Soup was another good smell that came from my mother's kitchen. I enjoy the process because it reminds me of my mother. Soup is a good chill chaser, everyone likes it and it is easy on the budget. You can plan soup, however letting it happen makes for happy surprises. Whenever I trim a roast, bone chicken or cut the meat from chops, the bits and pieces go into the freezer. When the need for soup hits, I take out my hoard of frozen ‘discards' and make soup! And it doesn't matter much about the combination. All you need is a pot of water, your odds and ends of meat, a couple of onions, three bay leaves, a pinch of peppercorns, a rib of celery, an old carrot, three or four cloves of garlic and a day to simmer it all. Slow cooking is the key to bringing out the flavors. When you use a combination of meats and bones, you get a good stock for vegetable soup, tomato soup or cream soups. If you are after chicken soup, use the leftover bits of chicken (including the skin) and throw in a small pork bone if you have it. Watch for the sales. A couple of chicken breasts provide an adequate amount of meat for chicken soup.
Vegetable Soup is easy once you have the stock. If you are in a hurry, use a 16 ounce bag of frozen, mixed vegetables. Season with salt, pepper, paprika, freshly grated garlic and perhaps, a sliver of fresh ginger, finely diced. Noodles or rice will make it more filling.
Chicken Soup needs freshly grated garlic to taste, salt, pepper and a bit of poultry seasoning. A pinch of dried dill is good, too. Big, fat noodles are welcome in this soup. Add diced vegetables of your choice or go with the frozen ones. Just before serving, sprinkle some finely chopped green onion over each serving.
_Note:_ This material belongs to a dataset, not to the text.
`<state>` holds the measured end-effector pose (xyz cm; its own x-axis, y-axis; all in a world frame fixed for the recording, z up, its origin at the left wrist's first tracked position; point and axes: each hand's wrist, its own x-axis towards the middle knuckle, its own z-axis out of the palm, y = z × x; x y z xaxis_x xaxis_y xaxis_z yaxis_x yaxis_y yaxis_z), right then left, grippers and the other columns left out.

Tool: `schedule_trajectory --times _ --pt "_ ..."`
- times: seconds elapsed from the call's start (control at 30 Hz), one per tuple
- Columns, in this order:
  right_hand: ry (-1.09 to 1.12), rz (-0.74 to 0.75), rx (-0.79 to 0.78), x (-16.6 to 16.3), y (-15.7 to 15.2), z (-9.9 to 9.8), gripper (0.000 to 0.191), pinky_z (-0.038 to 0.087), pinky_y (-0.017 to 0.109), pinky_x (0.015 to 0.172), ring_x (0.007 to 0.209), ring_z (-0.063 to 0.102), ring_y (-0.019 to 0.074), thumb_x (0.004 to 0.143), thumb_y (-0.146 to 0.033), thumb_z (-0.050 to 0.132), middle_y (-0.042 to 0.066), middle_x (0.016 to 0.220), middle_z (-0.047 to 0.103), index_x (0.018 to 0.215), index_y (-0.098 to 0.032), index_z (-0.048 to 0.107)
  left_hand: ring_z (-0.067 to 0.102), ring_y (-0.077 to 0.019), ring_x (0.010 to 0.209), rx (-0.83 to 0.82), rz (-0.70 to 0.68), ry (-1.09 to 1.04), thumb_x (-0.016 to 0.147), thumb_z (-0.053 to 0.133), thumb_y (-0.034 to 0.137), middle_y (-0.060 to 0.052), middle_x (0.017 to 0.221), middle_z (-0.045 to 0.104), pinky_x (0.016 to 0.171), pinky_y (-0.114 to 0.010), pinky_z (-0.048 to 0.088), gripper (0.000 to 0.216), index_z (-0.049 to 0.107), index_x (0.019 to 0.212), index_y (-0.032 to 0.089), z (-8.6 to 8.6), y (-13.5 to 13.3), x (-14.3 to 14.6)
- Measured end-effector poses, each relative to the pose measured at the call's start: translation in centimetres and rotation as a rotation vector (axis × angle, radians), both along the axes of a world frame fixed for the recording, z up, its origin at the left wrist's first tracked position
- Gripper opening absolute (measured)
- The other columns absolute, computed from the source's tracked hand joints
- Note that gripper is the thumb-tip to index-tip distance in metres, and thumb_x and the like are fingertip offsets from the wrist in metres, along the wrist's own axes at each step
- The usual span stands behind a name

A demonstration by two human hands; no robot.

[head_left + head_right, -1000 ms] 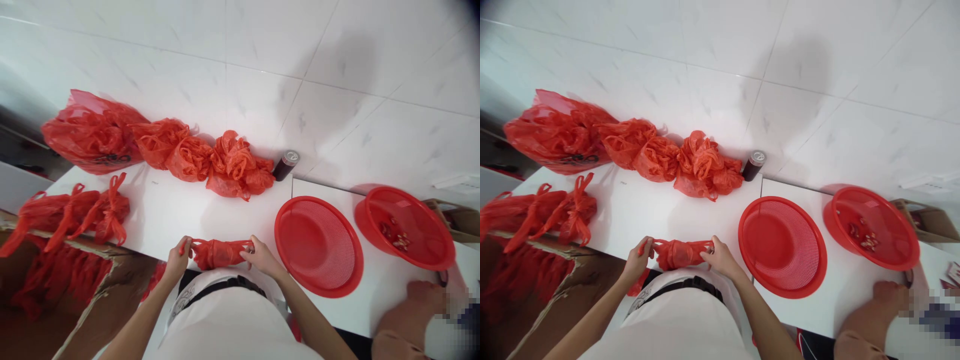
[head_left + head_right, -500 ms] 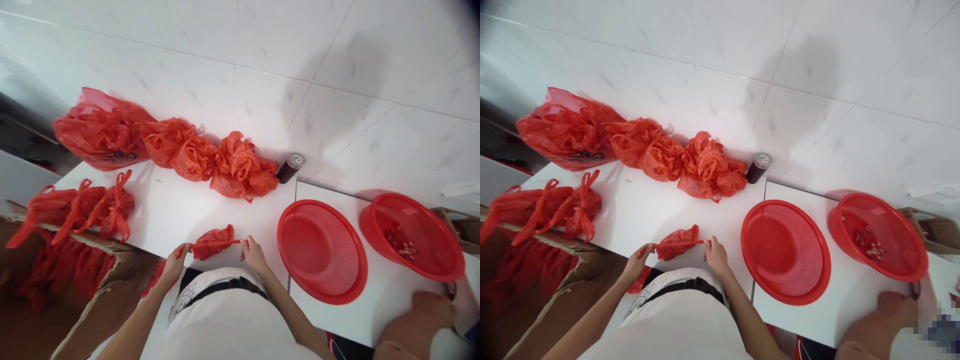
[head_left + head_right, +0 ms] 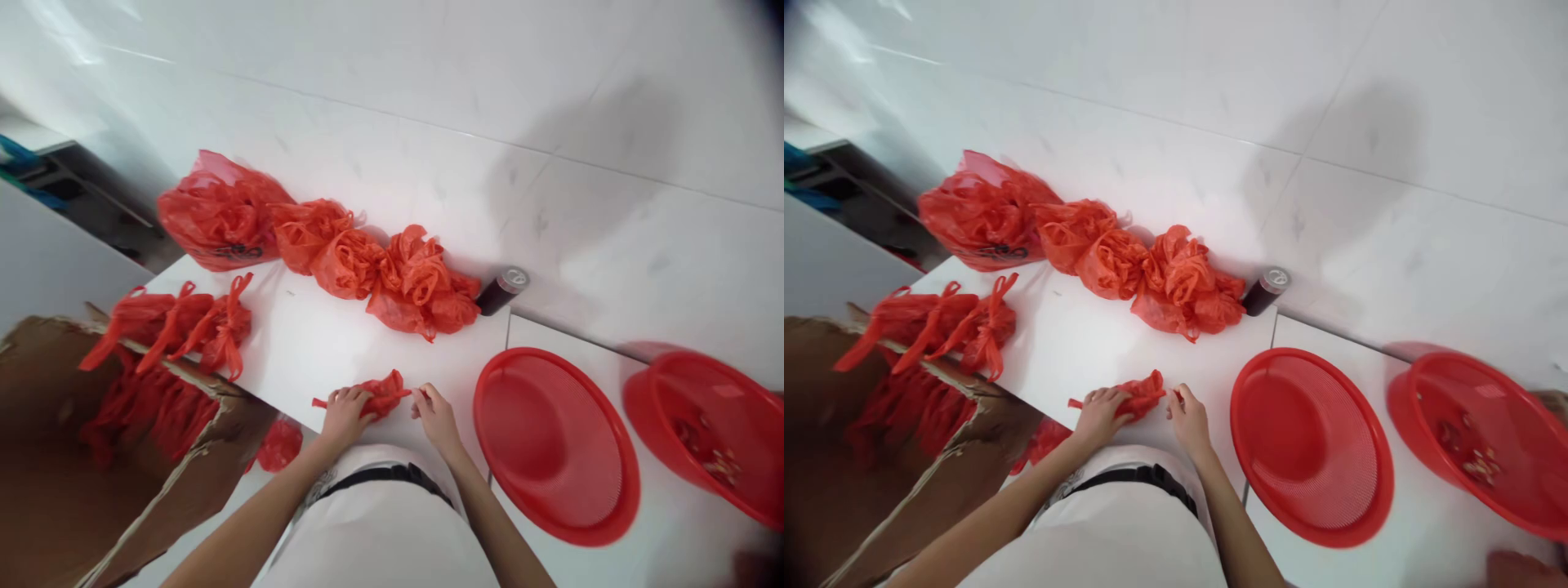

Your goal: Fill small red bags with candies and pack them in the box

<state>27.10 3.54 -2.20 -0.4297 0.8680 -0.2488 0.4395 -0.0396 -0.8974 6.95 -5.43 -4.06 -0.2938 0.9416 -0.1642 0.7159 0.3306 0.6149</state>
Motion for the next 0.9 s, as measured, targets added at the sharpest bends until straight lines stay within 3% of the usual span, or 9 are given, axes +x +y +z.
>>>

Cream Soup can use any type of stock. Decide on what kind of soup, cream of broccoli, cream of asparagus, or whatever sounds good at the moment. Take three medium-sized potatoes, peel and slice very thin. Dice one yellow onion and two or three cloves of fresh garlic. Chop up your main vegetable ingredient of choice. In a large soup kettle, heat three tablespoons of olive oil. Saute the onions until almost golden, add the potatoes, vegetable, garlic, main vegetable, and two cups of stock. Cover and simmer gently until the potatoes are soft. After it has cooled, put the contents of the pot through a blender or food processor. Put puree back in kettle, add three cups of stock, one cup milk or cream, and bring to a simmer. Season to taste with salt, pepper, and any other herb or spice that sounds good . . . it probably will be!